На глинистой дороге посреди поселка – круглобокий плешеватый ослик. Еще подалее – лужа со звездами. Ну и еще подальше – Аксинья с румянцем да грудью вздымленной. Едва зашли, захлопотала, заохала. Аксинья, суеверная, через порог не здоровалась, а дверь за собой гостю закрывать не велела: только хозяину – чтоб гость не притащил с собой с дороги духов.
Из суеты этой вперемежку с ритуалами поначалу было мало толку, зато сделалось понятно: быть им желанными гостями. Хоть и как спорадическому снегу на глову непокрытую. Тмина тут же запекло любопытство, а Тизо по привычке сделалось неловко. К прочему обнаружил он до неприличия откровенно порвавшийся носок на большом пальце правой ноги.
Тмин любовался местом: не только поздних признаков цивилизации не было видно, но и даже обыкновенных лампочек – одни только бутылки со свечами. Уют. Аксинья была бабой крупной и ласковой, тут же поставила на плиту котелок, что-то туда нашпиговала, затрепала Элли по щеке, углядела рваный носок Тизо (да прозрела рваное сердце), скромно засунутый за другую ногу, громко забеспокоилась о дырке.

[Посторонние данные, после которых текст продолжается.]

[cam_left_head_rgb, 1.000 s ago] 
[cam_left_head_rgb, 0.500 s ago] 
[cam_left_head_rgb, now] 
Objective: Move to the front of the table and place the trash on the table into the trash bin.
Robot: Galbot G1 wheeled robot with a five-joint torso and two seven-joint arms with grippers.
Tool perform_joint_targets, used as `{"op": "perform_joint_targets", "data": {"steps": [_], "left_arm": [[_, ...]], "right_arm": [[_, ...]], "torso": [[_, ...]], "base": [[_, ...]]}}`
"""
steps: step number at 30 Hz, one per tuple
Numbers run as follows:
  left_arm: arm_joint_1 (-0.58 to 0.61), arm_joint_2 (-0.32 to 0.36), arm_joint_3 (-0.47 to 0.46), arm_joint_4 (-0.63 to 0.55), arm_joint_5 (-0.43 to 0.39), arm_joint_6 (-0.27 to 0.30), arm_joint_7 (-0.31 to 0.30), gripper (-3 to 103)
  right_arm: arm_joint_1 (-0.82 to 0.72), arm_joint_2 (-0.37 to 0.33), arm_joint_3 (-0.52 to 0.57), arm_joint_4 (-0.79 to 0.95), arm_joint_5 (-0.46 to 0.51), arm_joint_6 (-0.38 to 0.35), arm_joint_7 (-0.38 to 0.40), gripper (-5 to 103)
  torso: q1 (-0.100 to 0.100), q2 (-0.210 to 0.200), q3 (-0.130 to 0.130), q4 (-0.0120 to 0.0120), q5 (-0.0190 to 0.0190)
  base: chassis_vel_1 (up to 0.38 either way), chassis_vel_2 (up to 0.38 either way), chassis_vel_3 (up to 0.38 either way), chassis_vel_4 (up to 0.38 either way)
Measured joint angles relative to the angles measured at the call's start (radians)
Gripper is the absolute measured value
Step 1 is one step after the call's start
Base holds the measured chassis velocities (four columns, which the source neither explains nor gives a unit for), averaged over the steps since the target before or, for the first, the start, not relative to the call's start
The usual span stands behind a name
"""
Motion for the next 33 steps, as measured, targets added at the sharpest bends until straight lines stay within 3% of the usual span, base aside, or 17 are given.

Тизо испугался и хотел было схорониться в углу, но Аксинья его оттуда извлекла и вручила шерстяной носок умершего мужа, сама вязала. Пришлось надеть. Шерсть была хорошая, ногам быстро стало жарко, но Тизо решил терпеть: неловко было теперь их снимать, да и страшно лишний раз навлекать на себя деятельное сдобное внимание. Тмин глядел за этим и вострозубо потешался, рыжий чёрт. Делал заметки на литературное будущее.